女子瞟了眼饮酒的冷公子,小心翼翼道:“小姐莫怪,我不知小姐屋里有客人,惊扰了二位实在该死。”
“确实,实在该死。”柳宿眠放下酒盏。
花想容怨恨地瞪了他一眼,轻轻拉了拉女子的袖子,温和地笑笑:“他……他有些病,无需理会的,发生了何事?”
“连城姐姐的脸毁了,哭得很厉害呢,闹着要上吊自尽。”
花清棠眉头紧皱,忙往外走,柳宿眠笑笑也跟了过去。“你这又跟上来做什么,喝你的酒不好吗?”

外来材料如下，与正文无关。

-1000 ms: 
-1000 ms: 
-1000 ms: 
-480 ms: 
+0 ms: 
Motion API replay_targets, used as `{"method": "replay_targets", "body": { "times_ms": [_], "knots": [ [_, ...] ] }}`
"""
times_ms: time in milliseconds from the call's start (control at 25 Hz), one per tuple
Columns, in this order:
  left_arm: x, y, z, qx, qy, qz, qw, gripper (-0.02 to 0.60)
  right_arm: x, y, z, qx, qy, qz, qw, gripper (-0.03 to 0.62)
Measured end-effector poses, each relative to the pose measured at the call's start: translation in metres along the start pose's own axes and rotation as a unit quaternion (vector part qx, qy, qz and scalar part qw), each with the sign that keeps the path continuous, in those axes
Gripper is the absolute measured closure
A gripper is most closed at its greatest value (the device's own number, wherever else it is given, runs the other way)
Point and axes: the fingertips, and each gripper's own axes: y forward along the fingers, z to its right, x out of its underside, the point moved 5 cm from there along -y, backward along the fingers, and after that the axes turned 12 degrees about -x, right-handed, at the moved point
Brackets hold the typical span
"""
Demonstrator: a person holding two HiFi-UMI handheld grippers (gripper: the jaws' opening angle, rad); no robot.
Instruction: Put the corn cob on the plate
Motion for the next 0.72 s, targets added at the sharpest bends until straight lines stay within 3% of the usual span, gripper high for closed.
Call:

“你不是说我有病吗,那不在你眼皮底下待着,万一也出了什么事可如何好?”
花想容无可奈何,此刻她最担心的是连城那个丫头,怎么好端端地出了这档事。
脚步匆匆,险些被门槛绊着了,辛亏柳宿眠眼疾手快扶住了她纤细的腰肢。
粉墨手里捏着帕子捂住鼻子,眼里是一抹或深或浅的笑意:“小姐,这也是遇上如意郎君了?我还真当,小姐这样的人是不食烟火呢……”
花想容无暇与她斗嘴,直直像床边坐着哭泣的连城走去,反倒是柳宿眠冷冷走上前抓住了粉墨的手腕:“既然你叫她小姐,那就说话态度都尊重点,不然我就亲自教教你何为规矩。”
“想不到还是个脑子有病的,我们楼里的事用得着你个外人说教。”粉墨一脸好笑地看着他。